### Problem description
Count every line in the entries that follow where the word "bottle" appears, then state only the total.

### Data shown
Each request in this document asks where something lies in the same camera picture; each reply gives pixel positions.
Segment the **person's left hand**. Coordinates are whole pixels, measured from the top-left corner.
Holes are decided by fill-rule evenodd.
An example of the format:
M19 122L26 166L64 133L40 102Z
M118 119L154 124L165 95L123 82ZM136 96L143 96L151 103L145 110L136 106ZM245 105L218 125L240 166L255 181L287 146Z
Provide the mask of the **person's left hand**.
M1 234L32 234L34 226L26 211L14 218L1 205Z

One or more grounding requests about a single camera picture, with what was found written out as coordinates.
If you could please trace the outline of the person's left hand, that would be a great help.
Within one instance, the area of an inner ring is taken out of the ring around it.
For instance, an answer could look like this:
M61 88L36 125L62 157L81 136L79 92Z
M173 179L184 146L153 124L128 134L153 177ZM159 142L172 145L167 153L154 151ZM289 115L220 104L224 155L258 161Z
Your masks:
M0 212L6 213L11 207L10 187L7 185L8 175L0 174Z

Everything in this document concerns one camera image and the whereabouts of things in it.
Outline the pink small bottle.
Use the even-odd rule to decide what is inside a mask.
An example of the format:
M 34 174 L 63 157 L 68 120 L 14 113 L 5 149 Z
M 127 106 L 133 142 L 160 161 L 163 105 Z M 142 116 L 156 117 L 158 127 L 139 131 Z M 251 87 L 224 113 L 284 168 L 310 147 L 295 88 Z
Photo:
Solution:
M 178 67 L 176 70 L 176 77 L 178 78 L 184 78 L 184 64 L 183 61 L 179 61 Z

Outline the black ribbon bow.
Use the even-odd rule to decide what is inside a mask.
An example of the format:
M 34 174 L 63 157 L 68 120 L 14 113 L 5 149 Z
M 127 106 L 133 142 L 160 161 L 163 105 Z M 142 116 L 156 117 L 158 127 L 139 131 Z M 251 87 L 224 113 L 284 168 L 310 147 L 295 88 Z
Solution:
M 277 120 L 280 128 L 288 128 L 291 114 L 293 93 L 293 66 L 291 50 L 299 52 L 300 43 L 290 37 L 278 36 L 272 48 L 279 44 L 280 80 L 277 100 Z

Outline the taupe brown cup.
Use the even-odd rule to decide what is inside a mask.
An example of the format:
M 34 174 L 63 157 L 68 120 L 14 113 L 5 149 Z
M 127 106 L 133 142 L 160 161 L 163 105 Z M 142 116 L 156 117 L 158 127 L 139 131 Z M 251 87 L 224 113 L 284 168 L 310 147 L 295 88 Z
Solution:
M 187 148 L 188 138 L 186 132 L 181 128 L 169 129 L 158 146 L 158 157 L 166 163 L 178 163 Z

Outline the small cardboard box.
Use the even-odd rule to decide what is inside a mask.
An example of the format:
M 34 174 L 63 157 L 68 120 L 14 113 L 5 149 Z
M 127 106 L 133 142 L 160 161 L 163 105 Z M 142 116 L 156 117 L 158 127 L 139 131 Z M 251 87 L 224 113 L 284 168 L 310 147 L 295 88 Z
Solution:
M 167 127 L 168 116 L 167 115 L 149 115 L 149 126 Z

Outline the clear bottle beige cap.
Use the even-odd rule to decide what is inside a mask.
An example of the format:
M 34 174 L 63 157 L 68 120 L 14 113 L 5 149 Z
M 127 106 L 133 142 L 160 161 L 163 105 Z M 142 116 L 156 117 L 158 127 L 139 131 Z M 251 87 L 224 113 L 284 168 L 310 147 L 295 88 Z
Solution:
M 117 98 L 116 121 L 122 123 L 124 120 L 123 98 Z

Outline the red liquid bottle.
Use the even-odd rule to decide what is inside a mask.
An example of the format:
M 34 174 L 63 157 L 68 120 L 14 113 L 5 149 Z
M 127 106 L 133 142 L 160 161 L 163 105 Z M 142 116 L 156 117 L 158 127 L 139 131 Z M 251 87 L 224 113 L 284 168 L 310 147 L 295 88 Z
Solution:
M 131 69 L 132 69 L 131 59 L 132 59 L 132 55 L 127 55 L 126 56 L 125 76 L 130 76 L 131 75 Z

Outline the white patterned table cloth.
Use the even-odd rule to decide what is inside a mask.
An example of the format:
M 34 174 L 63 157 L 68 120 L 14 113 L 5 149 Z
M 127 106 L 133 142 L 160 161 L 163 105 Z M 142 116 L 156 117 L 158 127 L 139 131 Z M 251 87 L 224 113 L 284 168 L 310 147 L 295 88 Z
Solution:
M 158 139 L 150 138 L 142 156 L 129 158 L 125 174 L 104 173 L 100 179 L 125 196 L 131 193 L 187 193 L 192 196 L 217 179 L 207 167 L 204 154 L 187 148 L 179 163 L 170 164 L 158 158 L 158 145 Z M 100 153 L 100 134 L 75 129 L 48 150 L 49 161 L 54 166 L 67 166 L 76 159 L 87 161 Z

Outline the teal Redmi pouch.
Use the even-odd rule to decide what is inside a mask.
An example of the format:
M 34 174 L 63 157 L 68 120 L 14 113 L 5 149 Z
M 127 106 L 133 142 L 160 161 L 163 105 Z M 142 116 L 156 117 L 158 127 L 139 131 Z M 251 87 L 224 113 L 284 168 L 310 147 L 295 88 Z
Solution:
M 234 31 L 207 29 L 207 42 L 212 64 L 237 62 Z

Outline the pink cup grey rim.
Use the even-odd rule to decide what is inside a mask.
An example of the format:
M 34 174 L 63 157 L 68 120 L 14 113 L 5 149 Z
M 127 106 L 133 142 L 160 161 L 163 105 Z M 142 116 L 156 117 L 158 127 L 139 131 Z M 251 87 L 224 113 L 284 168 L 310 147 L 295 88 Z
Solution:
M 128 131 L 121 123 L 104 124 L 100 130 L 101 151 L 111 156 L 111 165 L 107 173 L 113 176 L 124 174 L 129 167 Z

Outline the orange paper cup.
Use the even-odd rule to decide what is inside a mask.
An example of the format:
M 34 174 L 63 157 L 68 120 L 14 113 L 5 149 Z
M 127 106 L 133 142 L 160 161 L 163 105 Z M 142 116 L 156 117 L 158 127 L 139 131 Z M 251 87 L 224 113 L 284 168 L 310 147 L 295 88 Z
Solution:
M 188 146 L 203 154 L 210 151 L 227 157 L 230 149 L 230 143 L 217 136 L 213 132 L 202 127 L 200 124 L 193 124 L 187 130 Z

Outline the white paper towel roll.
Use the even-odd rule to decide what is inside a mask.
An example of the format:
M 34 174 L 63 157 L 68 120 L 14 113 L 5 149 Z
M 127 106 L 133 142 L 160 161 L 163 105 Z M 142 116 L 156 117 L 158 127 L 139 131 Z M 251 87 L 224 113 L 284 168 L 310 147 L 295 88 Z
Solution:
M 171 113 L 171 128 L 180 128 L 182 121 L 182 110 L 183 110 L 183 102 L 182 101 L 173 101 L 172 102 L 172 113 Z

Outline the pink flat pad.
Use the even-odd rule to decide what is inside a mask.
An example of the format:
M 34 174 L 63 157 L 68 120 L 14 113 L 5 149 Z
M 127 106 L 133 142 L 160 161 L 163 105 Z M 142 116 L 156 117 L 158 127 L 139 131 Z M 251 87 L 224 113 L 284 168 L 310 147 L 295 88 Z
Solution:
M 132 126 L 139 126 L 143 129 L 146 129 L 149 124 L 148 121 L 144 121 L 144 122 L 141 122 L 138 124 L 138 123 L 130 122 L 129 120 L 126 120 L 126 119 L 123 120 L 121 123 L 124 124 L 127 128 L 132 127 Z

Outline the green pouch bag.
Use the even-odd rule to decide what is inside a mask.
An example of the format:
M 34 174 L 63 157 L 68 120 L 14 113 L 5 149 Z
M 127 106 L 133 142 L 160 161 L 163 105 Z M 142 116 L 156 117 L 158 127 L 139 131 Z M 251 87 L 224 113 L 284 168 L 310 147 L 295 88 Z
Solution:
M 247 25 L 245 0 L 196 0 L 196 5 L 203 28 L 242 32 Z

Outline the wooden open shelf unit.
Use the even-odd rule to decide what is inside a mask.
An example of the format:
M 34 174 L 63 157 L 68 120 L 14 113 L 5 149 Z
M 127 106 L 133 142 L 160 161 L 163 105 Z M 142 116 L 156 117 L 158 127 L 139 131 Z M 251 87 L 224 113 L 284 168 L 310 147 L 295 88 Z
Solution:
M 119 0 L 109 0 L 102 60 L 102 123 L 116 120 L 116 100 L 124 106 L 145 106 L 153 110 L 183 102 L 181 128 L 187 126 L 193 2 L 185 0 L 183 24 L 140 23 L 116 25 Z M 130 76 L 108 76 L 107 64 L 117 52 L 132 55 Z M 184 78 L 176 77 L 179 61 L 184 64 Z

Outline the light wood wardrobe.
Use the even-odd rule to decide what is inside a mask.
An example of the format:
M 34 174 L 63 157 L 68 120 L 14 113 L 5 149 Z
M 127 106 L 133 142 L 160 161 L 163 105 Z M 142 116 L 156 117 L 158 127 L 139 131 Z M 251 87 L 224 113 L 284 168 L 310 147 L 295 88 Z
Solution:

### Solution for this task
3